_Instructions to follow_
Copy nothing but the lines from the line with "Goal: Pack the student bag" to the end of the records, retyped exactly. Pictures stay out.

Saved entries:

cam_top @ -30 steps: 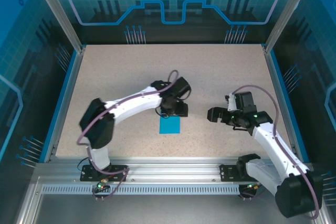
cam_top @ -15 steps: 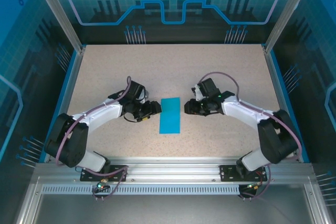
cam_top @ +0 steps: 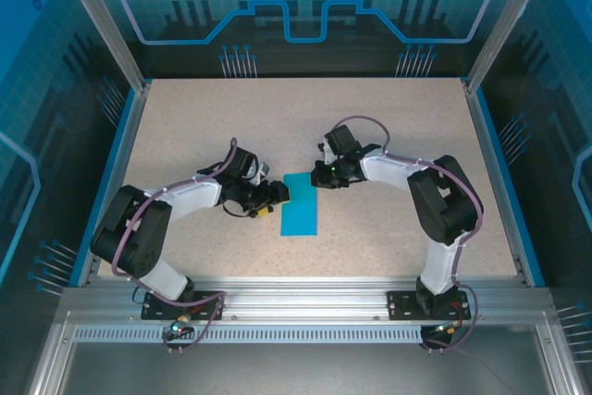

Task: Fold a paper plane with a square sheet of paper (fold left side to right side)
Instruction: Third fold the triangle at the center of the table.

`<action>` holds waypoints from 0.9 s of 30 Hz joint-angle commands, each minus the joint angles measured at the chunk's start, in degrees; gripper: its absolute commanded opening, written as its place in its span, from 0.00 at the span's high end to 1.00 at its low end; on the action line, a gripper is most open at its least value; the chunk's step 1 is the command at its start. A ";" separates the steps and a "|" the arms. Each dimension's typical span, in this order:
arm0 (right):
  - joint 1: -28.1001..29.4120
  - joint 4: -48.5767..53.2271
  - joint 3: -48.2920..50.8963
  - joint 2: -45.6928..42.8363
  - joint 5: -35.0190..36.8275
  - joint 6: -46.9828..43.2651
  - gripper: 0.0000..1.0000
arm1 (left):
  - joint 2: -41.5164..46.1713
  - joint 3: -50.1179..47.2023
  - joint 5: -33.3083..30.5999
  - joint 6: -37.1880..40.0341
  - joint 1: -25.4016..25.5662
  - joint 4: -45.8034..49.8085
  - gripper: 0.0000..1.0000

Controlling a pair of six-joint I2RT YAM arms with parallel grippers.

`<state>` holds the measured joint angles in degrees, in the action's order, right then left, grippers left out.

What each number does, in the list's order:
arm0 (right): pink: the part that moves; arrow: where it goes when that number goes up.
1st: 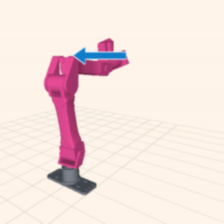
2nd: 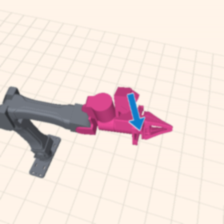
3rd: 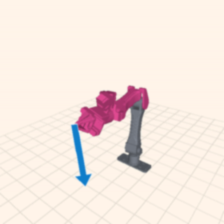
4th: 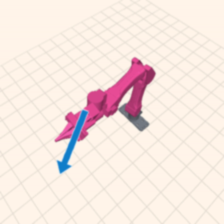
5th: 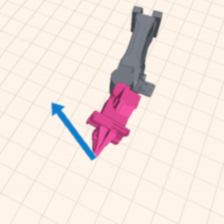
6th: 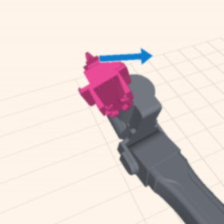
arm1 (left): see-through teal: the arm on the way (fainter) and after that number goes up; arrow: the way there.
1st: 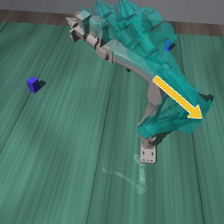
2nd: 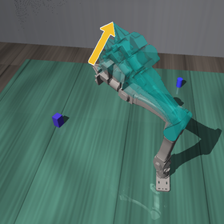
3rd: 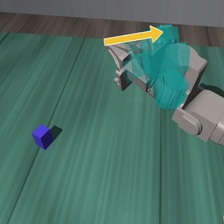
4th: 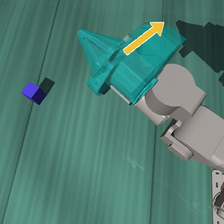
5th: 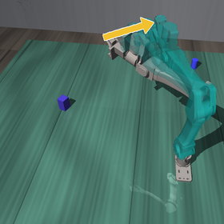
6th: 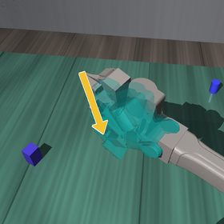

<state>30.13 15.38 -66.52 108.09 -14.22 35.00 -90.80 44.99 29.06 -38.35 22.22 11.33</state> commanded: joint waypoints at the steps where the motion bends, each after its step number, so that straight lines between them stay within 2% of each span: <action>1: 0.71 1.08 -2.76 2.68 -0.72 -1.47 0.94 | -1.23 0.48 2.41 1.81 -0.25 -0.53 0.29; 14: 0.74 3.71 -2.52 5.38 0.99 -4.24 0.94 | -6.04 1.33 6.71 1.04 0.01 -2.37 0.32; 27: 0.74 3.15 -2.38 5.99 0.33 -4.94 0.94 | -9.21 2.97 7.77 0.71 1.92 -2.87 0.36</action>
<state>30.13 17.45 -68.36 112.31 -13.78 31.03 -98.15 46.76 34.74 -38.59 22.90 9.02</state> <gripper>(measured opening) 0.059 0.641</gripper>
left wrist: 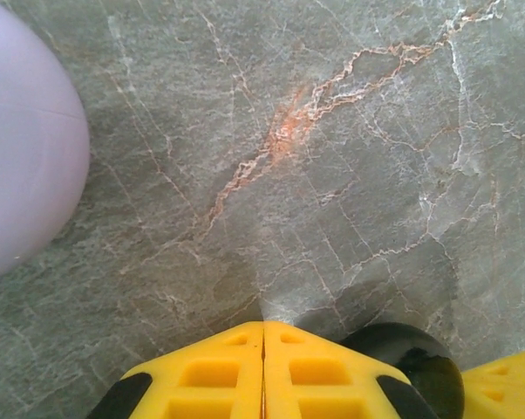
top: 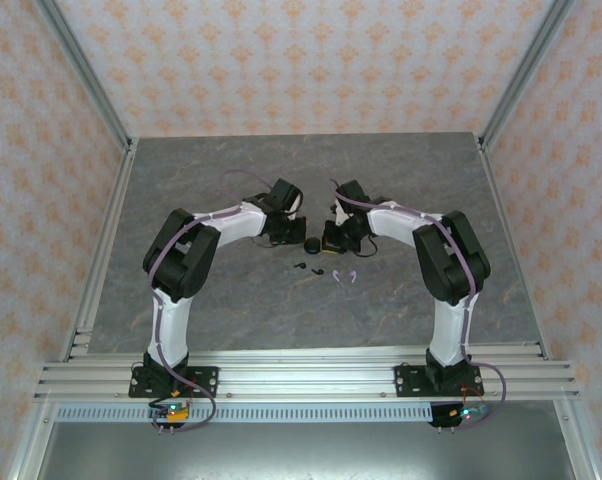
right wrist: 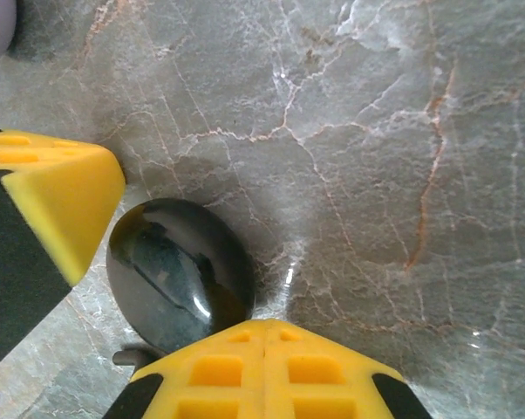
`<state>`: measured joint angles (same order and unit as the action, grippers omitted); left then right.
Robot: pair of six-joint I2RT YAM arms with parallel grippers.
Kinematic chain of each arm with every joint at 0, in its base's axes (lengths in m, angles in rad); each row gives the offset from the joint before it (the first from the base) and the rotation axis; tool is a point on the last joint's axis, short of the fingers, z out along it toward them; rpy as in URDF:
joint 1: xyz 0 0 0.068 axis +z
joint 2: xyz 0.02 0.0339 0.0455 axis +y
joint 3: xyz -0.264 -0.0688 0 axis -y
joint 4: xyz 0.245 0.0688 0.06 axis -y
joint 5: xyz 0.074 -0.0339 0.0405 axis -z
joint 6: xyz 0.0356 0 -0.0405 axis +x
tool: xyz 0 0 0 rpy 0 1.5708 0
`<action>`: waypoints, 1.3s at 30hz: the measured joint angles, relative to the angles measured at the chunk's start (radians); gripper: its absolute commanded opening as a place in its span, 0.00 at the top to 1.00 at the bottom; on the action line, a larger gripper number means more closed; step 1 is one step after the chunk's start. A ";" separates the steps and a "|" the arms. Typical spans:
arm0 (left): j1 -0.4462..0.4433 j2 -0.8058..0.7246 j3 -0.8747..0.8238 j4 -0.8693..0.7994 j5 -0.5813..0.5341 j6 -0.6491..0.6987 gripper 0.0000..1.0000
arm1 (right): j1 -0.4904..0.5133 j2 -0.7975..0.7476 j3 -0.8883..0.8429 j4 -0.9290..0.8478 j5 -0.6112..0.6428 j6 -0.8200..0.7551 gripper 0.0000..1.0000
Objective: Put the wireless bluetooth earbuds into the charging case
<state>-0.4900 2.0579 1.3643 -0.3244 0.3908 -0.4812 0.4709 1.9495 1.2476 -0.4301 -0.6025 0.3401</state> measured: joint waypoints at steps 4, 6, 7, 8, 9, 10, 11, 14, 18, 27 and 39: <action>0.000 -0.010 -0.023 0.021 0.006 -0.008 0.90 | 0.000 0.021 0.005 -0.001 0.000 0.000 0.97; -0.001 -0.018 -0.037 0.032 0.014 -0.012 0.90 | 0.000 0.023 0.013 0.000 0.003 0.001 0.97; -0.001 -0.022 -0.045 0.035 0.018 -0.015 0.90 | 0.000 0.026 0.017 0.000 0.006 0.001 0.97; -0.001 -0.026 -0.051 0.039 0.021 -0.016 0.90 | 0.000 0.027 0.019 0.000 0.008 0.002 0.97; -0.001 -0.031 -0.058 0.039 0.024 -0.017 0.90 | 0.000 0.029 0.022 -0.001 0.009 0.004 0.97; -0.001 -0.034 -0.063 0.041 0.026 -0.018 0.90 | 0.000 0.031 0.024 -0.001 0.011 0.004 0.97; -0.001 -0.038 -0.067 0.041 0.028 -0.018 0.90 | 0.000 0.032 0.028 0.000 0.014 0.005 0.97; -0.001 -0.043 -0.074 0.041 0.031 -0.019 0.90 | 0.000 0.037 0.035 -0.002 0.021 0.007 0.97; -0.003 -0.049 -0.083 0.041 0.032 -0.019 0.89 | 0.000 0.038 0.047 -0.004 0.038 0.008 0.97; -0.013 -0.091 -0.119 0.014 -0.014 -0.027 0.84 | 0.000 0.023 0.039 -0.009 0.108 0.008 0.87; 0.013 -0.273 -0.243 0.063 -0.009 -0.116 0.55 | -0.032 -0.093 -0.025 0.027 0.072 0.020 0.73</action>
<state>-0.4767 1.7851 1.1213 -0.2611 0.3820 -0.5968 0.4393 1.8568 1.2224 -0.4034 -0.5301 0.3599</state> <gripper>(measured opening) 0.405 0.249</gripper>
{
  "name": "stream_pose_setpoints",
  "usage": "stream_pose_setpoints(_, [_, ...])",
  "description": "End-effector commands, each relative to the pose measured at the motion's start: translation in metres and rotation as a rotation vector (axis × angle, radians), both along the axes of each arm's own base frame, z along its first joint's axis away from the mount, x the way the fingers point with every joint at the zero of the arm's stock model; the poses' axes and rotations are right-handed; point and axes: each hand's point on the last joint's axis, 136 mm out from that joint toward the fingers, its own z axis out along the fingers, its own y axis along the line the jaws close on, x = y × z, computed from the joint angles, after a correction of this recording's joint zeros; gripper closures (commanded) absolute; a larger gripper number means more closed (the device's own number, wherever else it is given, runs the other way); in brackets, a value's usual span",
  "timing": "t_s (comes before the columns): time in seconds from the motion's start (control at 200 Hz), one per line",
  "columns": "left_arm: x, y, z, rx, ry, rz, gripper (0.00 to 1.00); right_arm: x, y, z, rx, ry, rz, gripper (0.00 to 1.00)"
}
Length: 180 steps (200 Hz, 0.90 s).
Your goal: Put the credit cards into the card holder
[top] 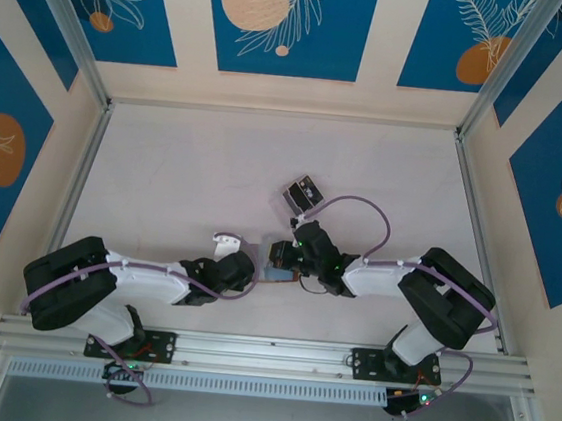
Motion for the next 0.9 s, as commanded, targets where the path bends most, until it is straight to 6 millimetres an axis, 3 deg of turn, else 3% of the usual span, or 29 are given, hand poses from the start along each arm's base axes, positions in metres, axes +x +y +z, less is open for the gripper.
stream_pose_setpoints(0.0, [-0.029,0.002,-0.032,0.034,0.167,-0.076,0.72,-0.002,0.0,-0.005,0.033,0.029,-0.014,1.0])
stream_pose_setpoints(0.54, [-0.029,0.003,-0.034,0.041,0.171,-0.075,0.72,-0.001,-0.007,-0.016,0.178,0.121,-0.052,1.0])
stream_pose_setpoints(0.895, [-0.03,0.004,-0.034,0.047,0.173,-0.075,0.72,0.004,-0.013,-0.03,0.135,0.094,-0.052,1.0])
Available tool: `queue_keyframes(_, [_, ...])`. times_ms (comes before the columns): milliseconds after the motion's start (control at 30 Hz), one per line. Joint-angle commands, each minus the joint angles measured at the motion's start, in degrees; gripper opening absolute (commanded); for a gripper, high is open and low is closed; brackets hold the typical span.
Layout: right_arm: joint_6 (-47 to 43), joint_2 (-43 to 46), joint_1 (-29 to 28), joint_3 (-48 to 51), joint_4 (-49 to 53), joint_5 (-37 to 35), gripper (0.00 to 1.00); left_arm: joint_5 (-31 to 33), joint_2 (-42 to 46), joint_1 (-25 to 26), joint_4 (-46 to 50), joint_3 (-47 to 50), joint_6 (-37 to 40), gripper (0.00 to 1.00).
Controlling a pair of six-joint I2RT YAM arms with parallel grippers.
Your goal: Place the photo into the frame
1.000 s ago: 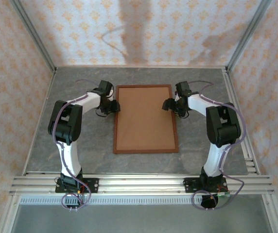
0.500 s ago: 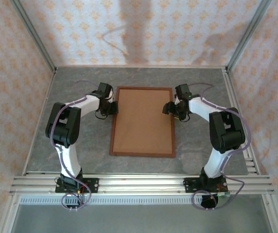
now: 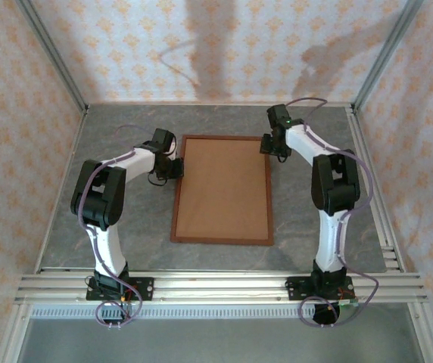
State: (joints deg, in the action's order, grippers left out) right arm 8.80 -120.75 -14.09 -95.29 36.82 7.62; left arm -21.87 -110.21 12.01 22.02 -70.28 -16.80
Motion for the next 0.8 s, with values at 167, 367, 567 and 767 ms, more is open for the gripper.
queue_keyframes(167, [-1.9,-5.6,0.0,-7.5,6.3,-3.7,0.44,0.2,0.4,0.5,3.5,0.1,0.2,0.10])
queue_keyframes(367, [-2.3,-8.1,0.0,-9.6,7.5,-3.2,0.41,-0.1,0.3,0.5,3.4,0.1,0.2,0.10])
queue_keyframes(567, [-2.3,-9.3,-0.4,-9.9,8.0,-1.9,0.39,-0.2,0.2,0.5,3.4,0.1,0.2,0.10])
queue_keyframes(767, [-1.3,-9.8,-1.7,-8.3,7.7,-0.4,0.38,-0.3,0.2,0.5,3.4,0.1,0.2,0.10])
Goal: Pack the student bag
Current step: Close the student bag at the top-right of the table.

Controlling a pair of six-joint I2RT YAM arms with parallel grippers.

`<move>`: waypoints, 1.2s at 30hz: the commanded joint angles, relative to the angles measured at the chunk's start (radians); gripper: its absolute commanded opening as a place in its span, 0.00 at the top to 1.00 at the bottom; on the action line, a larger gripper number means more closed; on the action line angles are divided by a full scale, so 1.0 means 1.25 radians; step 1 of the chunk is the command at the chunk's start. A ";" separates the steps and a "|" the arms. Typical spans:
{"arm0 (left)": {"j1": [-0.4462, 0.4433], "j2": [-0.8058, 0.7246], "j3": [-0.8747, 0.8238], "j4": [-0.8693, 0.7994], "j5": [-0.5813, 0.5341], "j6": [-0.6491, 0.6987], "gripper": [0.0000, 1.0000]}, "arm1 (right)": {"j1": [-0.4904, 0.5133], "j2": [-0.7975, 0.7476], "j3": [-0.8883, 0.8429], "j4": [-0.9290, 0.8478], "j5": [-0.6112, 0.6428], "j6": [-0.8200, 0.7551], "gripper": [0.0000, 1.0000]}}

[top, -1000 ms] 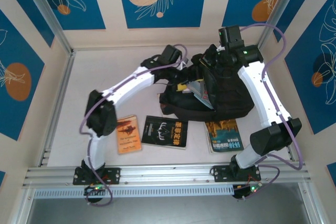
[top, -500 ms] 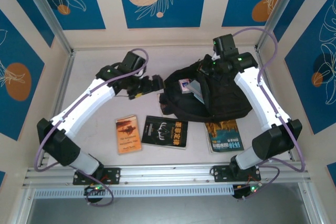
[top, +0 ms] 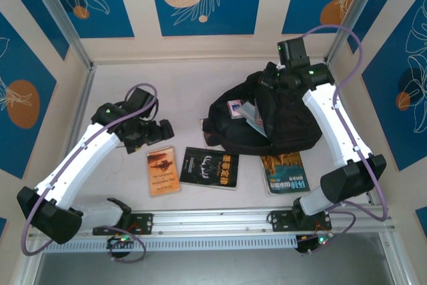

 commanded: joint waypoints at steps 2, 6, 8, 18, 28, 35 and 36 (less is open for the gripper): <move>0.002 -0.021 0.005 -0.064 -0.015 -0.003 0.00 | -0.021 0.000 0.101 0.031 0.041 -0.109 1.00; 0.002 -0.006 0.017 -0.083 -0.036 0.001 0.00 | -0.068 0.036 0.172 0.004 -0.001 -0.142 1.00; 0.002 -0.002 0.014 -0.067 -0.022 0.025 0.00 | -0.075 0.067 0.223 -0.020 0.001 -0.172 1.00; 0.013 0.053 -0.003 -0.051 -0.036 0.031 0.00 | -0.012 0.139 0.219 0.000 -0.016 -0.173 1.00; 0.101 0.078 -0.071 -0.032 -0.106 0.012 0.00 | 0.118 0.049 -0.059 0.137 -0.004 -0.113 1.00; 0.110 0.137 -0.115 0.054 -0.039 0.005 0.00 | 0.125 0.041 -0.104 0.106 0.010 -0.104 0.81; 0.110 0.148 -0.114 0.063 -0.042 0.012 0.00 | 0.129 0.044 -0.094 0.098 0.033 -0.117 0.72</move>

_Completed exercise_
Goal: Pack the student bag
Current step: Close the student bag at the top-right of the table.

Controlling a pair of six-joint I2RT YAM arms with parallel grippers.

`<move>`: waypoints, 1.2s at 30hz: the commanded joint angles, relative to the angles measured at the chunk's start (radians); gripper: its absolute commanded opening as a place in its span, 0.00 at the top to 1.00 at the bottom; on the action line, a larger gripper number means more closed; on the action line angles are divided by a full scale, so 1.0 means 1.25 radians; step 1 of the chunk is the command at the chunk's start. A ";" separates the steps and a "|" the arms. Typical spans:
{"arm0 (left)": {"j1": [-0.4462, 0.4433], "j2": [-0.8058, 0.7246], "j3": [-0.8747, 0.8238], "j4": [-0.8693, 0.7994], "j5": [-0.5813, 0.5341], "j6": [-0.6491, 0.6987], "gripper": [0.0000, 1.0000]}, "arm1 (right)": {"j1": [-0.4904, 0.5133], "j2": [-0.7975, 0.7476], "j3": [-0.8883, 0.8429], "j4": [-0.9290, 0.8478], "j5": [-0.6112, 0.6428], "j6": [-0.8200, 0.7551], "gripper": [0.0000, 1.0000]}}

[top, -1000 ms] 
[top, -500 ms] 
[top, +0 ms] 

 commanded: joint waypoints at steps 2, 6, 8, 18, 28, 35 and 36 (less is open for the gripper): <move>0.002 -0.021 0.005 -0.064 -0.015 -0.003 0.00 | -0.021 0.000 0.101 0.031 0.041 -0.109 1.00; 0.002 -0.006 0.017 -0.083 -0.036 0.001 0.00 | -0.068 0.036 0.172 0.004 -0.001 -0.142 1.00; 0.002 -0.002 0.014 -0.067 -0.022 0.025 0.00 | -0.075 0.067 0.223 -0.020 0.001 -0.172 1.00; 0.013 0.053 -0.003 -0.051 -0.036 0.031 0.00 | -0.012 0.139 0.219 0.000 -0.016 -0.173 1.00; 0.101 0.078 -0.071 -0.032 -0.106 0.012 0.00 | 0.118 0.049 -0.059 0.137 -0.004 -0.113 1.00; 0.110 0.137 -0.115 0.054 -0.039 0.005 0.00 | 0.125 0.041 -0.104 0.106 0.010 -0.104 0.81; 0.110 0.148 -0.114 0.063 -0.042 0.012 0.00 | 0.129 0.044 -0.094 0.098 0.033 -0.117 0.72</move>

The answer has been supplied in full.